Fact: As many as 25% of all toilets leak. A toilet that runs on after flushing can leak at the rate of 20 to 40 litres per hour – that's 200 000 to 400 000 litres per year!
Myth: Automatic dishwashers waste water compared to washing by hand.
Fact: If you hand wash dishes twice a day, you use about 70 litres of water. If you fill the dishwasher to capacity once per day, you use only about 40 litres of water.
Myth: There's plenty of water in the summer, so conservation isn't as important.
Fact: The opposite is true. While water supplies tend to remain fairly constant from season to season, the rate at which people use water – primarily for watering lawns and landscaping – rises sharply in the summer. In fact, water demand nearly doubles in the summer, creating a peak demand problem and higher costs for the local water utility. Therefore, water conservation during the summer is crucial to avoid water rationing and to keep costs down.
Myth: You always use less water when you shower than when you have a bath.
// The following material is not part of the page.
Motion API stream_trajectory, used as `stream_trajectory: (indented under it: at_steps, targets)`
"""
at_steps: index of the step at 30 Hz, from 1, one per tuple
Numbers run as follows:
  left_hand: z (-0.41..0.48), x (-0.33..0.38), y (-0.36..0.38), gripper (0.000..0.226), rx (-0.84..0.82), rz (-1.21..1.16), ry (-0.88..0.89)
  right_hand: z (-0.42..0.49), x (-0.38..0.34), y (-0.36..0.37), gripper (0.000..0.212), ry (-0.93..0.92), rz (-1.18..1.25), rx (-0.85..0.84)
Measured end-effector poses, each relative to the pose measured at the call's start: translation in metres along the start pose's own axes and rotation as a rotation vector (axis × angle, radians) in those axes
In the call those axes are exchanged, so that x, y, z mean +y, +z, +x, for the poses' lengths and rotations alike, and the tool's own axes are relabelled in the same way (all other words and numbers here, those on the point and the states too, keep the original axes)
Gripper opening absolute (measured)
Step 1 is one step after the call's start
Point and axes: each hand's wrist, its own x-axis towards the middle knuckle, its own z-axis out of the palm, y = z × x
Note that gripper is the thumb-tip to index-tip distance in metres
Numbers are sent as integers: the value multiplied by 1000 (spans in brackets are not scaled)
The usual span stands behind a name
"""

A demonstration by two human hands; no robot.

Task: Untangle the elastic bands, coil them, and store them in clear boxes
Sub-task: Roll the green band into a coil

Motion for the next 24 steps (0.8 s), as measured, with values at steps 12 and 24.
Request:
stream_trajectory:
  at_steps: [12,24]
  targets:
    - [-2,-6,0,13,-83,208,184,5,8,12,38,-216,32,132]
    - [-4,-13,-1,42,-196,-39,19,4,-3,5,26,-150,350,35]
Fact: This is not always the case. It depends on the length of your shower and the type of showerhead you have, as well as the amount of water in the bathtub. A six minute shower under a standard showerhead uses the same amount of water as a half-filled bathtub.
Source: Environment Canada
Did you know?
Based on the three rules of water conservation – reduce, repair and retrofit – a typical household can reduce water consumption by 40% or more, with little or no effect on lifestyle.
The average human needs approximately 5.7 litres of water per day for drinking and cooking. That's approximately the same amount of water used when a person in the industrialized world leaves a tap running for 20 to 40 seconds.
In 1999, water use was 70% higher when consumers faced flat rates rather than volume-based rates. And yet, only about 56% of Canada's urban population was metered in 1999.
In 1999, about 26% of Canadian municipalities with water distribution systems reported problems with water availability within the previous five years.
It takes between 25 and 45 litres of water per day to cover a person's basic health and sanitation needs. It takes 70 litres of water to refine one litre of gasoline.
The average cost of 58 litres of water in developing nations equals 15 minutes of pay. The average cost of 850 litres of water in North America equals about six minutes of pay.
It takes about 45% more water to make a slice of white bread (10.6 gallons/40 litres) than a slice of brown bread (7.3 gallons/28 litres) because more flour is used and because that flour requires more processing to remove the brown colour.
One woman in a developing nation can carry between 15 and 22 litres of water home from a single trip to the village well – if she is lucky enough to live in a village with a well. The standard North American toilet uses approximately 18 litres of water each time it is flushed.